Re: How do i store arbitrary questions and answers in SQL? - Mailing list pgsql-general

From Tim Allen
Subject Re: How do i store arbitrary questions and answers in SQL?
Date
Msg-id 44ECEBC9.30404@proximity.com.au
Whole thread Raw
In response to How do i store arbitrary questions and answers in SQL?  ("lifeisgood" <paul1brian@gmail.com>)
Responses Re: How do i store arbitrary questions and answers in SQL?  ("macgillivary" <macgillivary@gmail.com>)
List pgsql-general
lifeisgood wrote:
> The problem : to store, in SQL/RDBMS, an arbitrary set of questions and
> their answers, where the questions are text (obviously) but the answers
> can be dates, text, integers, money etc.
> think of it as a big questionnaire where at design time we have no idea
> what the questions will be.
>
> My usual solution to this problem is to store everything in varchar and
> flag the type, converting
> as I extract data.  It is not a desirable solution.
>
> i.e.
> CREATE TABLE Qu (ID INT, Question VARCHAR(64))
>
> CREATE TABLE Answer(ID INT, questionID INT, answer_text VARCHAR(255),
> datatype INT)

Use text, not varchar - varchar is just a waste of time and space. This
approach isn't all that bad, since if you're using libpq or similar to
read and write the values (without using a binary cursor), you're using
a text representation anyway. Just use the same text representation of
your data that the db interface is going to use.
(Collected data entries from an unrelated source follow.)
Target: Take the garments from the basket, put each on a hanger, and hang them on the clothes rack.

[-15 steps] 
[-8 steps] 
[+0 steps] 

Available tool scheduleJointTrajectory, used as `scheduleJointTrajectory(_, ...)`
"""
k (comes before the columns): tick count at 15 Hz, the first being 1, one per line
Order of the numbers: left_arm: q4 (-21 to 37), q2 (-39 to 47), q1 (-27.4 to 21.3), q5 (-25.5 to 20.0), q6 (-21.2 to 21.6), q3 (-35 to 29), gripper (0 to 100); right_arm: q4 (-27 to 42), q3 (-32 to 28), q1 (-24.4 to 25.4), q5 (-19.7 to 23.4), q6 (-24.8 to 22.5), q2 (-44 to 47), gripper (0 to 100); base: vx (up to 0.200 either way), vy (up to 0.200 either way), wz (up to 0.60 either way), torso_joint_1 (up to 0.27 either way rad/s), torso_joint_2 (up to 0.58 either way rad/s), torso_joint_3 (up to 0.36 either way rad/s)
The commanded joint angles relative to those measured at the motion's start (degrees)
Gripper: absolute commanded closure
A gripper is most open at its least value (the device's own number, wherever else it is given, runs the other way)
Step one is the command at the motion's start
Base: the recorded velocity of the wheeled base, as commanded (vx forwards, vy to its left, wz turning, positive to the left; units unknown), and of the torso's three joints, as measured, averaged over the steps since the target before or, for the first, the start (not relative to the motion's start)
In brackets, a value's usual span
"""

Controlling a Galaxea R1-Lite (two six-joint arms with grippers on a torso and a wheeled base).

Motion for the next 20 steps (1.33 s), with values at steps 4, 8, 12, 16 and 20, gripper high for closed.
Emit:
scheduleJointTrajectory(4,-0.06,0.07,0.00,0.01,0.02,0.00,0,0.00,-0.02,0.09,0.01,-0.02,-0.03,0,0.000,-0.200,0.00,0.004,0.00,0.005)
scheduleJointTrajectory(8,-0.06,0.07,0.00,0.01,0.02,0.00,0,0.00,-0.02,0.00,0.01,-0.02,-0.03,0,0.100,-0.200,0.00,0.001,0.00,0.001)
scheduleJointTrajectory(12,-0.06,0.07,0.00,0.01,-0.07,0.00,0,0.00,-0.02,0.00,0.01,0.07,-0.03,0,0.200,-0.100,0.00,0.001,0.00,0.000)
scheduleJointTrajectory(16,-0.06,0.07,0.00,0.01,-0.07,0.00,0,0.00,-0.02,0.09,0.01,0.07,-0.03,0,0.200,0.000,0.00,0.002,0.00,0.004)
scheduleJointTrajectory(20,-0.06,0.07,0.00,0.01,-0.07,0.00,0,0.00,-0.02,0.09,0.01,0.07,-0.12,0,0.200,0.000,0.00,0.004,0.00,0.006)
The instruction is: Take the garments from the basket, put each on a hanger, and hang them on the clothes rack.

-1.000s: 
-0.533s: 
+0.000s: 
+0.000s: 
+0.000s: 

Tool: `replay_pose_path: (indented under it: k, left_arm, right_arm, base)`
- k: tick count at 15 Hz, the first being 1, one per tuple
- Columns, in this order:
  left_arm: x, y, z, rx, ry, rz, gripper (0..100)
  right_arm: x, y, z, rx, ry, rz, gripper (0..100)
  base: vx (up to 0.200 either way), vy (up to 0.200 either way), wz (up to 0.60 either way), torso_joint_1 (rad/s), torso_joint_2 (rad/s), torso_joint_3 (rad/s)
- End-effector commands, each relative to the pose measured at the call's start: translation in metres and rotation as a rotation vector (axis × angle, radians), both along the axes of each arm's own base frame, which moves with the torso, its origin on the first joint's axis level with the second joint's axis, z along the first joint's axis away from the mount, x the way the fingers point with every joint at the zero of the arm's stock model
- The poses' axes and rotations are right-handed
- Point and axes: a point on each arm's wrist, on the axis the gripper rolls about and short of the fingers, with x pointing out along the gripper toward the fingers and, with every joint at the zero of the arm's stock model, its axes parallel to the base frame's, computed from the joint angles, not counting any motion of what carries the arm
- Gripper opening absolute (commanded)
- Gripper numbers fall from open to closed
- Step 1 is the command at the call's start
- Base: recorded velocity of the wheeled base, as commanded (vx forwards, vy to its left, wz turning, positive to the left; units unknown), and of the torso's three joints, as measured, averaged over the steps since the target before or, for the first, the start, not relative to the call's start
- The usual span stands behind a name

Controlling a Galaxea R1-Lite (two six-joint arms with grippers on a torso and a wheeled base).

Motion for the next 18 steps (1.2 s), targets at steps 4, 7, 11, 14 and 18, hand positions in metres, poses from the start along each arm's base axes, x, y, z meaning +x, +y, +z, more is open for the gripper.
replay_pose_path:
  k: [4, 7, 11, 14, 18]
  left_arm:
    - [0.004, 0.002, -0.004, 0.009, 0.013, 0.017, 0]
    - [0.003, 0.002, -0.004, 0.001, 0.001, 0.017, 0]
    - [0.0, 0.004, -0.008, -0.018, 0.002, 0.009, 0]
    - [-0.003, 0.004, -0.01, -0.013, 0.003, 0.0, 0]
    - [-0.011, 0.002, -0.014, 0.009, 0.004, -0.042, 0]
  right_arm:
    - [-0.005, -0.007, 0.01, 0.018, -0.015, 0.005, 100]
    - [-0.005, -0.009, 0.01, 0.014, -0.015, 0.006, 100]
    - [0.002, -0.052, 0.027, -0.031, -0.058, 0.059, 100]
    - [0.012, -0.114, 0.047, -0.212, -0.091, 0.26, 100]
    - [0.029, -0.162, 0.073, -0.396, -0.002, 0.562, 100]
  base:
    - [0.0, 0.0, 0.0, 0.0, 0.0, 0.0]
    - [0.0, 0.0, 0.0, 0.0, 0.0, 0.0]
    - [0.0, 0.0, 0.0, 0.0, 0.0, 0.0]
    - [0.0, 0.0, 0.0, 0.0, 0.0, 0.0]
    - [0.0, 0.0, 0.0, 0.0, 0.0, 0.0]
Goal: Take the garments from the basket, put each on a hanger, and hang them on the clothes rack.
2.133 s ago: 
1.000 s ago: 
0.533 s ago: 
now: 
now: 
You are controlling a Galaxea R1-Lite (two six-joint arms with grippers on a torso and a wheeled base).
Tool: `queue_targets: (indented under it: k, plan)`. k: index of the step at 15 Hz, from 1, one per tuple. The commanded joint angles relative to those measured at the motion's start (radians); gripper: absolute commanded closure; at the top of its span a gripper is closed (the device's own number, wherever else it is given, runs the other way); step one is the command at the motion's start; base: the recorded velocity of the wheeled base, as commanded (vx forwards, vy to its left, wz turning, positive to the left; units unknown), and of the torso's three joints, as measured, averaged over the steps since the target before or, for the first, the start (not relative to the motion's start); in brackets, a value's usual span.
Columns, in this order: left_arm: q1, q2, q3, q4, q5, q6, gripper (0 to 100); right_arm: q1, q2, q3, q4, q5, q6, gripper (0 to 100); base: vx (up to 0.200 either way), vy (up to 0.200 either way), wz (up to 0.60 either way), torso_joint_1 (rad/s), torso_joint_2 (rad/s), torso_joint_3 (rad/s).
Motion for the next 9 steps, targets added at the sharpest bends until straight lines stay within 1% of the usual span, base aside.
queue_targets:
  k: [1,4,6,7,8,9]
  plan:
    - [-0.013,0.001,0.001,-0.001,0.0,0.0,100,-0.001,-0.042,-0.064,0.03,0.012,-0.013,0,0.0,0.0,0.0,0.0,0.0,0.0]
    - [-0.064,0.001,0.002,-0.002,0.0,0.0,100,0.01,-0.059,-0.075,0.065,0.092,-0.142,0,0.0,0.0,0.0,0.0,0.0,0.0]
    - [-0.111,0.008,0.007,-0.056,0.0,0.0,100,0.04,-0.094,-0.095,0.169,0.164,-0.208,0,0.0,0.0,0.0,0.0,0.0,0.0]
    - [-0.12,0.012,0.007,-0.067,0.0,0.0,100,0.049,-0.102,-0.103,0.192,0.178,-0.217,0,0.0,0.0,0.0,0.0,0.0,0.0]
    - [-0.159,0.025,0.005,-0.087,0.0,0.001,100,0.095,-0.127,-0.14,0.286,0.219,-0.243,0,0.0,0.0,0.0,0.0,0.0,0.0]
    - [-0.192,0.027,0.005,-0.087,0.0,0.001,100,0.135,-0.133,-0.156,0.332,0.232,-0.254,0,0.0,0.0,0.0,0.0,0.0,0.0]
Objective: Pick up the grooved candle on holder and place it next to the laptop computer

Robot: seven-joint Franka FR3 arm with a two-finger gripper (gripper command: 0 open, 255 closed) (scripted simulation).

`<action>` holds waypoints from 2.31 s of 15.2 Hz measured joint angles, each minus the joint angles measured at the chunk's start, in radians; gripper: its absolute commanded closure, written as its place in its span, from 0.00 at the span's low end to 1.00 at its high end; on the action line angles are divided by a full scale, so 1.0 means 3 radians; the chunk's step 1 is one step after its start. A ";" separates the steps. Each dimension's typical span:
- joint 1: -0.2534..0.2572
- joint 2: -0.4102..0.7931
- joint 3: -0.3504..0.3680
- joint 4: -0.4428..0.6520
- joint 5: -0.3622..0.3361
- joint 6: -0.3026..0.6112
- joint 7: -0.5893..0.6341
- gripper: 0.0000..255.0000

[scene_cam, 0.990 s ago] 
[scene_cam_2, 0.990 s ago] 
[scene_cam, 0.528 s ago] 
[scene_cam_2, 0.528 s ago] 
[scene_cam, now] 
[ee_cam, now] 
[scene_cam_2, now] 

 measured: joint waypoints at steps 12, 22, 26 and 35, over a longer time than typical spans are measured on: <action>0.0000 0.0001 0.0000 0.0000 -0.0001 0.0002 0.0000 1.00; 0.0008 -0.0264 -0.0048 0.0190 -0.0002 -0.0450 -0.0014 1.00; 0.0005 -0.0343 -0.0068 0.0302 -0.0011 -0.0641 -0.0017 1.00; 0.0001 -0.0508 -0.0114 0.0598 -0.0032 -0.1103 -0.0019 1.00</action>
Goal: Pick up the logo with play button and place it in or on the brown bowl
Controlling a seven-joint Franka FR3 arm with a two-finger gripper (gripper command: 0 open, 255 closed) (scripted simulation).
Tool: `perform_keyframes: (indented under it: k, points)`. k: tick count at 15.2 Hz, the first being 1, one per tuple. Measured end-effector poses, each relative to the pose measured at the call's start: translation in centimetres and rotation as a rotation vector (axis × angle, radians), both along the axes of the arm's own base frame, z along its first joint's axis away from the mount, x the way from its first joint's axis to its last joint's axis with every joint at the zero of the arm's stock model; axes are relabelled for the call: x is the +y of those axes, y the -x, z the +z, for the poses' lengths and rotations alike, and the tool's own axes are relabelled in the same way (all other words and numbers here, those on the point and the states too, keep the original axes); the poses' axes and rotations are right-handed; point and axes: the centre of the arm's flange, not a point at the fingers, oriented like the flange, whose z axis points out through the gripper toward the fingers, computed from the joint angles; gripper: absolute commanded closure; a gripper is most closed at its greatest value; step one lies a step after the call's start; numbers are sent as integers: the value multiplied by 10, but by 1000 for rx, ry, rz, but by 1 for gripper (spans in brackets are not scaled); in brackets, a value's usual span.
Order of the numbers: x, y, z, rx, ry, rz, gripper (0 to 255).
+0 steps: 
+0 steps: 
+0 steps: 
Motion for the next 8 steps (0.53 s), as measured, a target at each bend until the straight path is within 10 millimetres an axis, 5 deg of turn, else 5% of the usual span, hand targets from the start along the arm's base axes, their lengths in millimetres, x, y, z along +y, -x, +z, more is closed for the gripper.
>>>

> Are there any other solutions out there?

The other solution is to partition your table, make some number of
tables, one for each data type, with the value column using the correct
native type. Your code that reads and writes values then needs to be
smart enough to use the correct table depending on the data type.

We've used both approaches, and they both work fine for us. The text for
everything approach has the advantage of simplicity of interface code,
whereas partitioning on data type gives you better query planning and
better performance when you have a lot (ie millions of rows plus) of data.

> I can think of several ideas but they all fall short in some way
>
> 0. (current one)  I have to cast any search term to string first but
> after that the SQL performs as one expects.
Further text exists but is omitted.